■ WHAT THIS TASK INVOLVES:
Where the word "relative" occurs in a line of the listing below, copy that line.

[Start of section]

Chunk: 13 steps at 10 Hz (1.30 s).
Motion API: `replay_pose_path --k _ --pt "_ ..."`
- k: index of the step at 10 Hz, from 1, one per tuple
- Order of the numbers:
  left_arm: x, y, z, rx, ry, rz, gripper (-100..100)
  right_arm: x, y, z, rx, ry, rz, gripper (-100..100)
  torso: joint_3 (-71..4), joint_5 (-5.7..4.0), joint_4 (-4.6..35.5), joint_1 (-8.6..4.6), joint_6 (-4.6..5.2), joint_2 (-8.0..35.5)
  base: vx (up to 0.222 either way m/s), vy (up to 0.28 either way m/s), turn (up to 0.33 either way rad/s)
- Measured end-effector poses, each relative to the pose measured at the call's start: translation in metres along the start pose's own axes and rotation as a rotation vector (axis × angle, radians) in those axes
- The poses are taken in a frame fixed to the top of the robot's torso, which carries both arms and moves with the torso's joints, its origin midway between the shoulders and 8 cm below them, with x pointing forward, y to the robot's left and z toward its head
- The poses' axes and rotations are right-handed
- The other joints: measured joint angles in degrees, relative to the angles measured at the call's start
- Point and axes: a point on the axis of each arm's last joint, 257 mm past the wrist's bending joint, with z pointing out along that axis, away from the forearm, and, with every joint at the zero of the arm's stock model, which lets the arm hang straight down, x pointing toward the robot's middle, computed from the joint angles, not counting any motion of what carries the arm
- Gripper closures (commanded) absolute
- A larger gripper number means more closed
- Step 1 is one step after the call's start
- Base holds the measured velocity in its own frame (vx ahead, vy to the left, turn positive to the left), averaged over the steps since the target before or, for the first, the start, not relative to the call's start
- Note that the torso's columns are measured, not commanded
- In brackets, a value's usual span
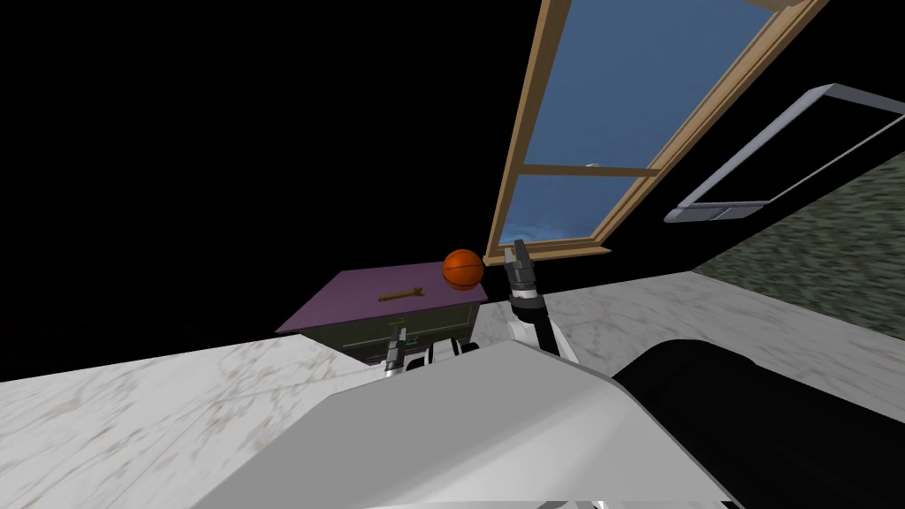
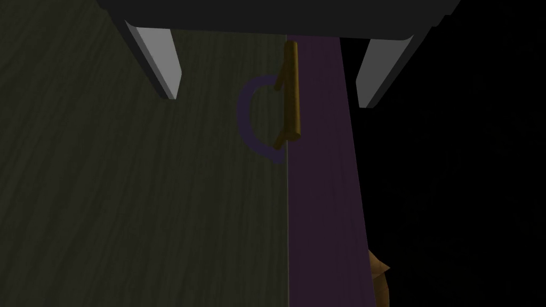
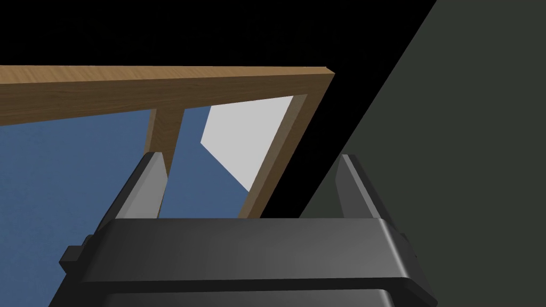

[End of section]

■ SOLUTION TO THIS TASK:
- Measured end-effector poses, each relative to the pose measured at the call's start: translation in metres along the start pose's own axes and rotation as a rotation vector (axis × angle, radians) in those axes
- The other joints: measured joint angles in degrees, relative to the angles measured at the call's start
- Base holds the measured velocity in its own frame (vx ahead, vy to the left, turn positive to the left), averaged over the steps since the target before or, for the first, the start, not relative to the call's start

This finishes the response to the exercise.